Dickens wrote the foreword to Audrey Harper’s flight of recovered memory, called Dance with the Devil. Harper claimed to have been inducted into a Satanic coven in Virginia Water, in a ceremony which involved being smeared with blood; in her original version of the story the blood had come from a sacrificed cockerel, although she later substituted the dead bird in the story with a murdered baby.

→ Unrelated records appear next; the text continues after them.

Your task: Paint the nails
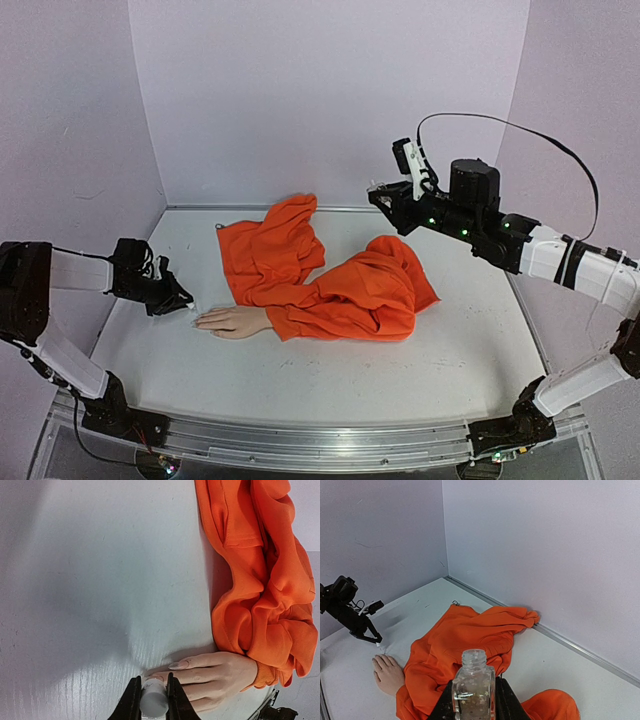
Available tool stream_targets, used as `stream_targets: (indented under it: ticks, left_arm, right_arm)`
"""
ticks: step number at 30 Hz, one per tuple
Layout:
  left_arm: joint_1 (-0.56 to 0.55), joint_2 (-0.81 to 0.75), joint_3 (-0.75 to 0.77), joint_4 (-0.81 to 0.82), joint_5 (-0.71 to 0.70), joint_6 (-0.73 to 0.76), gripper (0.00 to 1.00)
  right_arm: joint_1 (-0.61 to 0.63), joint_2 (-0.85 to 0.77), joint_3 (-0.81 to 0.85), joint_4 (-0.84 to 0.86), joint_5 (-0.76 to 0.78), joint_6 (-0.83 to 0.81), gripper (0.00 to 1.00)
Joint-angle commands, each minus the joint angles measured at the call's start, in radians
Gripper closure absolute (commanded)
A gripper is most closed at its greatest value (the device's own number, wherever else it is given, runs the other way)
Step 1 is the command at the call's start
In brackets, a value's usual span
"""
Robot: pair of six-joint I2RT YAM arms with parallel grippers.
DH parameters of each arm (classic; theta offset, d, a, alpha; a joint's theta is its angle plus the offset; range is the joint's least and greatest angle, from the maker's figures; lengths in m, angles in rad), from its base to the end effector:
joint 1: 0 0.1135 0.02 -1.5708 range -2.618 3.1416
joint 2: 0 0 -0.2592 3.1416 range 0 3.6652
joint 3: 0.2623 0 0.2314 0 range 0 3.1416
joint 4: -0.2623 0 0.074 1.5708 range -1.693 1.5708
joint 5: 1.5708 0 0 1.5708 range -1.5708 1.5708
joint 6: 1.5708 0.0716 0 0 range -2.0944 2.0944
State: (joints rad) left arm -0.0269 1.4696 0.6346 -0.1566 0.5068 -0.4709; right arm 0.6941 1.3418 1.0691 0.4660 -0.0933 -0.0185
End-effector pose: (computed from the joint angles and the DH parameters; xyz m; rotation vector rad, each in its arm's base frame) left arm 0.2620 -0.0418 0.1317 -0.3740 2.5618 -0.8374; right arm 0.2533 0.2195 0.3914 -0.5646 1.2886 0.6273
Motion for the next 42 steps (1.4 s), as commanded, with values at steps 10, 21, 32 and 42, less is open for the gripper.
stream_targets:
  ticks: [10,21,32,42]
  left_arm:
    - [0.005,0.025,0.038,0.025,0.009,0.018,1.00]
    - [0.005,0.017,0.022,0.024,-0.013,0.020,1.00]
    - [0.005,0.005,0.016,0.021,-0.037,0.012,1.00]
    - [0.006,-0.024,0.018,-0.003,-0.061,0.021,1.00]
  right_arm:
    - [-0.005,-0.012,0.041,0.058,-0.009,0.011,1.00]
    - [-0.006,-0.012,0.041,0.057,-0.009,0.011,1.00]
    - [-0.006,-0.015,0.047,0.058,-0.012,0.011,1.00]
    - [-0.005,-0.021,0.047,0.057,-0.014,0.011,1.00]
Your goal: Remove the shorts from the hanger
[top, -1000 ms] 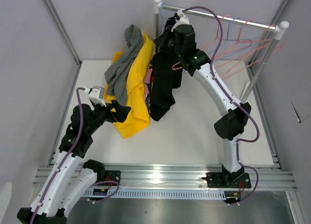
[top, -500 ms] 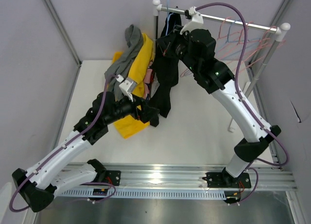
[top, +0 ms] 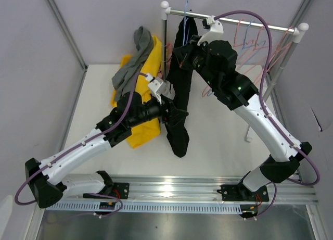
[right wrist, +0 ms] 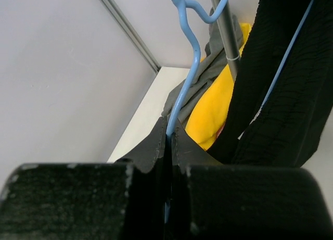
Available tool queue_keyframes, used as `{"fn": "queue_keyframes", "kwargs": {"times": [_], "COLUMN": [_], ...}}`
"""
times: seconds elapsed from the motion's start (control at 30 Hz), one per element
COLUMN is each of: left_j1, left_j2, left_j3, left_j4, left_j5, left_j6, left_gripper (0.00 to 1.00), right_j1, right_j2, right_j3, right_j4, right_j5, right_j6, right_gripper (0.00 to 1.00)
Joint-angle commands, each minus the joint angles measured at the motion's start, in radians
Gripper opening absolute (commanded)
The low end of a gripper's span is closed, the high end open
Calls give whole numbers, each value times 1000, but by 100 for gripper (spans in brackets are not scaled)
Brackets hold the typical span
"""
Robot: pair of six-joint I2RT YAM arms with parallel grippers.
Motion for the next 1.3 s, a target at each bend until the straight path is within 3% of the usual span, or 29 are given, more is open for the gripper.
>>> {"fn": "queue_keyframes", "kwargs": {"times": [0.0, 0.1, 0.2, 0.23, 0.27, 0.5, 0.73, 0.83, 1.03, 1.1, 1.27], "left_j1": [-60, -86, -90, -90, -90, -150, -440, -477, -477, -483, -624], "left_j2": [-2, 11, 28, 33, 38, -48, -225, -255, -200, -132, 22], "left_j3": [-16, -36, -33, -24, -18, -90, -378, -481, -379, -313, -311], "left_j4": [41, 41, 41, 36, 27, 12, 41, 41, 27, 26, 85], "left_j5": [-28, -74, -141, -161, -180, -246, -399, -459, -544, -490, -534], "left_j6": [13, 21, 18, 14, 13, 20, -91, -135, -27, 25, 31], "left_gripper": [75, 66, 29, 3, 0, 0, 0, 0, 0, 0, 0], "right_j1": [7, 7, 7, 7, 7, 6, -31, -33, 1, 10, -13], "right_j2": [-73, -71, -77, -79, -81, -74, -12, -10, -82, -100, -56], "right_j3": [27, 41, 46, 44, 46, 78, 210, 236, 164, 150, 283], "right_j4": [143, 137, 132, 132, 130, 118, 39, 11, 8, 6, -70], "right_j5": [45, 46, 50, 51, 53, 80, 85, 85, 91, 118, 143], "right_j6": [-49, -52, -49, -49, -50, -82, -106, -99, -63, -76, -90], "right_gripper": [0, 0, 0, 0, 0, 0, 0, 0, 0, 0, 0]}}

Dickens, like Simon Danczuk, managed to be the representative of the good people of Rochdale, privy to all manner of inside information, without ever stumbling over the scandal of the very real child abuse occurring in Rochdale – but an absolute whizz at publicising unproven historic abuse by dead ‘Toffs’. Dickens is even managing it after his own death.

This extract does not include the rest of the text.